Print every line below exactly. Skip the pictures.

[[ SUPPLIED INFORMATION open ]]

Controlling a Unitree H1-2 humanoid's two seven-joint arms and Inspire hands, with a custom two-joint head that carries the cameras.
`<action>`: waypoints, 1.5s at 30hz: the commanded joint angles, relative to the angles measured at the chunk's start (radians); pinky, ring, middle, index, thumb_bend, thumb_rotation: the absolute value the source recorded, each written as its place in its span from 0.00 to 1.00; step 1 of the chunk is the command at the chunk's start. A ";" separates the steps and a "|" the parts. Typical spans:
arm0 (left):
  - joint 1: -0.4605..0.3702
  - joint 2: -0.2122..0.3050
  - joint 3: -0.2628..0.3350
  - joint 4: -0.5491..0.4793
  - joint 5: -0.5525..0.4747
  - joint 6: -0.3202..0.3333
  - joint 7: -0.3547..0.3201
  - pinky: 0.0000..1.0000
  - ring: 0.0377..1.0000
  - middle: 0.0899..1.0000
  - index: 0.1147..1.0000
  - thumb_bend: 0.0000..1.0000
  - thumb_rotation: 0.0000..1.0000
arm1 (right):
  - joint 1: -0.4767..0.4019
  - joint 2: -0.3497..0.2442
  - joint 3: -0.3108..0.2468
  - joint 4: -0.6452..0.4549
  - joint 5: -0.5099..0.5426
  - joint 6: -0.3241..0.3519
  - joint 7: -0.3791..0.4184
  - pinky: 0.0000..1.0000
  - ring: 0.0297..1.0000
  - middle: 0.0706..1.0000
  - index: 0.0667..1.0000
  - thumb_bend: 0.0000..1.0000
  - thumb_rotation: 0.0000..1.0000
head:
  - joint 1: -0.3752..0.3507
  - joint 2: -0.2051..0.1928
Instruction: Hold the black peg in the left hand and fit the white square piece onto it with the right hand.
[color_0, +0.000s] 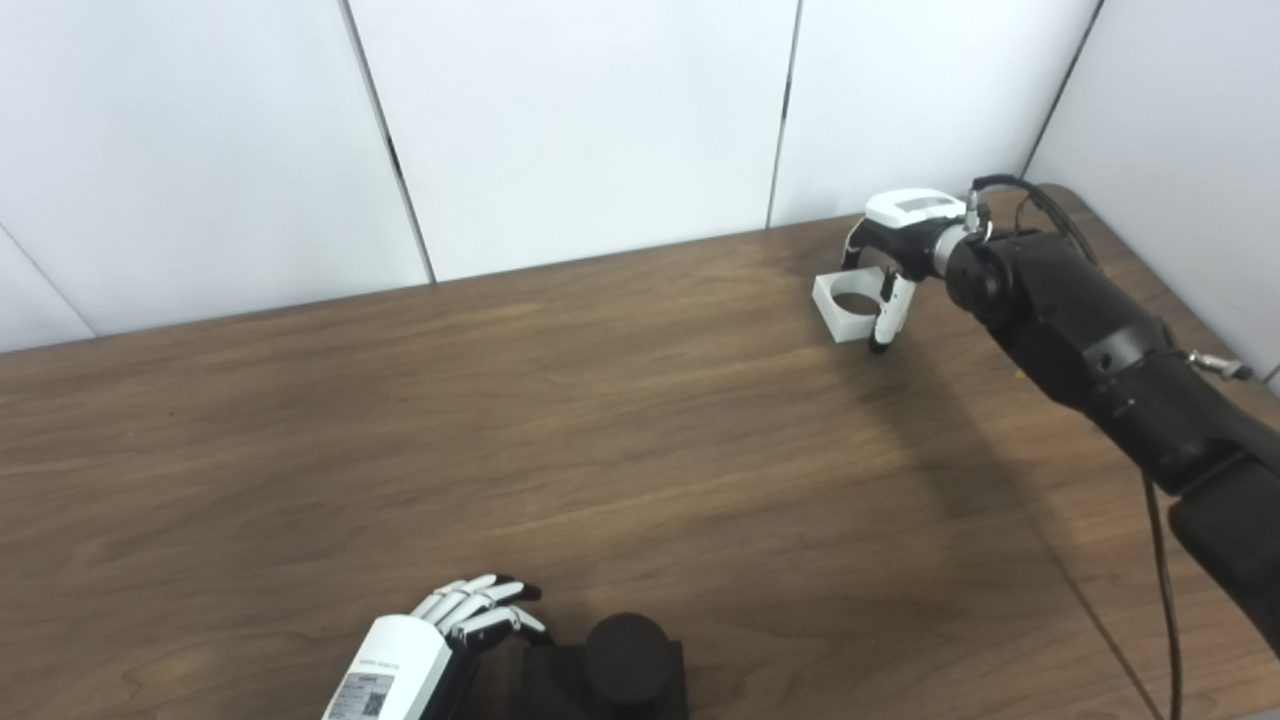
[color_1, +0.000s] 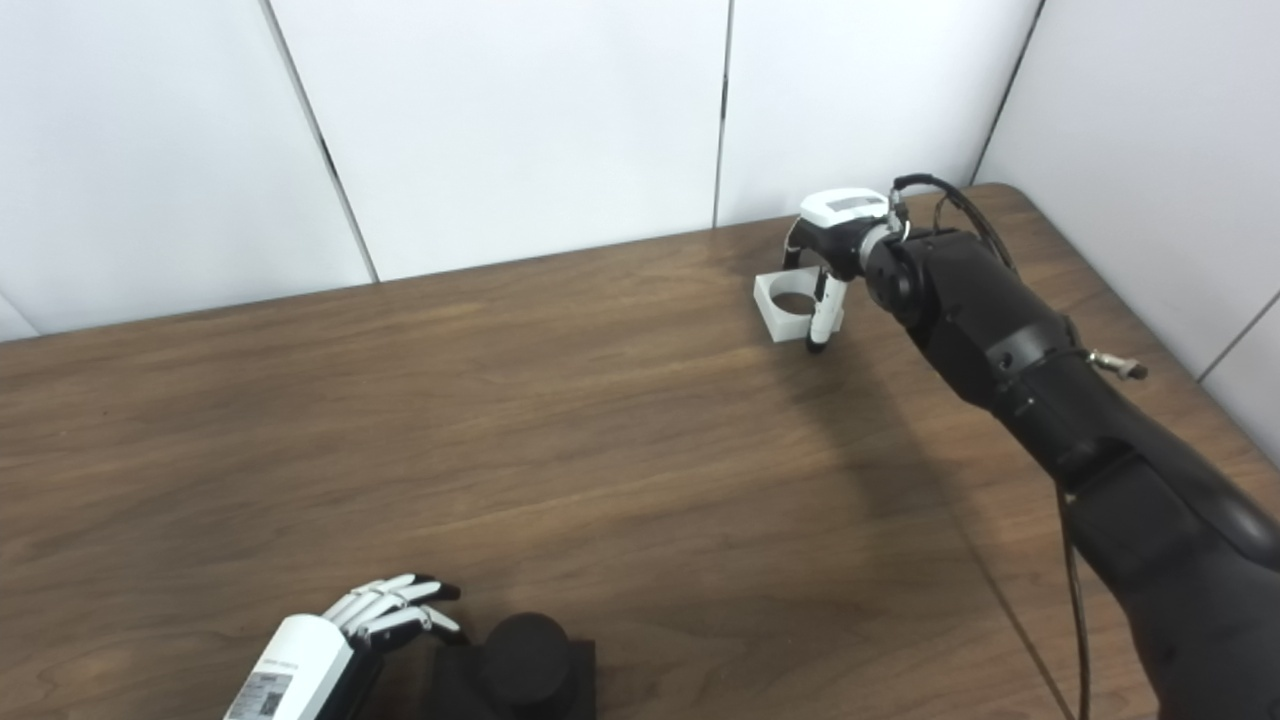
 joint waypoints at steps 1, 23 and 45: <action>0.025 0.011 0.005 0.003 0.004 0.026 -0.028 0.81 0.83 0.78 0.42 0.50 0.04 | -0.040 -0.033 -0.012 -0.013 -0.007 -0.034 -0.017 0.86 0.94 0.83 0.51 0.69 0.14 | -0.001 0.001; 0.017 -0.025 -0.009 -0.018 0.041 0.059 -0.061 0.81 0.83 0.77 0.42 0.50 0.04 | 0.087 -0.053 -0.107 -0.367 0.043 -0.092 0.005 0.85 0.89 0.76 0.45 0.52 0.13 | 0.095 0.025; -0.018 -0.061 -0.041 -0.015 0.100 0.118 -0.106 0.82 0.83 0.78 0.43 0.50 0.05 | 0.236 0.098 -0.122 -1.234 0.166 0.009 0.427 0.79 0.83 0.69 0.44 0.52 0.13 | 0.174 0.073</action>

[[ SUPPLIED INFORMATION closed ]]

FINISHED EXERCISE
Controlling a Unitree H1-2 humanoid's two seven-joint arms and Inspire hands, with a custom two-joint head that carries the cameras.
`<action>`: waypoints, 1.5s at 30hz: the commanded joint angles, relative to the angles measured at the chunk's start (radians); pinky, ring, middle, index, thumb_bend, thumb_rotation: the absolute value the source recorded, each written as its place in its span from 0.00 to 1.00; step 1 of the chunk is the command at the chunk's start. A ";" separates the steps and a "|" the parts. Typical spans:
arm0 (left):
  - joint 1: -0.4605..0.3702
  - joint 2: -0.2122..0.3050
  - joint 3: -0.2628..0.3350
  - joint 4: -0.5491..0.4793
  - joint 5: -0.5525..0.4747
  - joint 6: -0.3202..0.3333
  - joint 7: -0.3547..0.3201
  - pinky: 0.0000..1.0000
  - ring: 0.0377..1.0000
  - middle: 0.0899..1.0000
  - index: 0.1147..1.0000
  - thumb_bend: 0.0000..1.0000
  - thumb_rotation: 0.0000..1.0000
arm1 (right):
  - joint 1: -0.4767..0.4019
  - joint 2: -0.3497..0.2442
  - joint 3: -0.3108..0.2468
  - joint 4: -0.6452..0.4549
  - joint 5: -0.5099..0.5426
  - joint 6: -0.3241..0.3519
  - joint 7: -0.3791..0.4184
  - pinky: 0.0000..1.0000
  - ring: 0.0297..1.0000
  - middle: 0.0706..1.0000
  - index: 0.0667..1.0000
  - thumb_bend: 0.0000..1.0000
  - thumb_rotation: 0.0000..1.0000
head:
  - joint 1: -0.3752..0.3507
  - joint 2: -0.2051..0.1928
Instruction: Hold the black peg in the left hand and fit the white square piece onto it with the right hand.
[color_0, +0.000s] 
[color_1, +0.000s] 
 joint waypoints at steps 1, 23 and 45: <action>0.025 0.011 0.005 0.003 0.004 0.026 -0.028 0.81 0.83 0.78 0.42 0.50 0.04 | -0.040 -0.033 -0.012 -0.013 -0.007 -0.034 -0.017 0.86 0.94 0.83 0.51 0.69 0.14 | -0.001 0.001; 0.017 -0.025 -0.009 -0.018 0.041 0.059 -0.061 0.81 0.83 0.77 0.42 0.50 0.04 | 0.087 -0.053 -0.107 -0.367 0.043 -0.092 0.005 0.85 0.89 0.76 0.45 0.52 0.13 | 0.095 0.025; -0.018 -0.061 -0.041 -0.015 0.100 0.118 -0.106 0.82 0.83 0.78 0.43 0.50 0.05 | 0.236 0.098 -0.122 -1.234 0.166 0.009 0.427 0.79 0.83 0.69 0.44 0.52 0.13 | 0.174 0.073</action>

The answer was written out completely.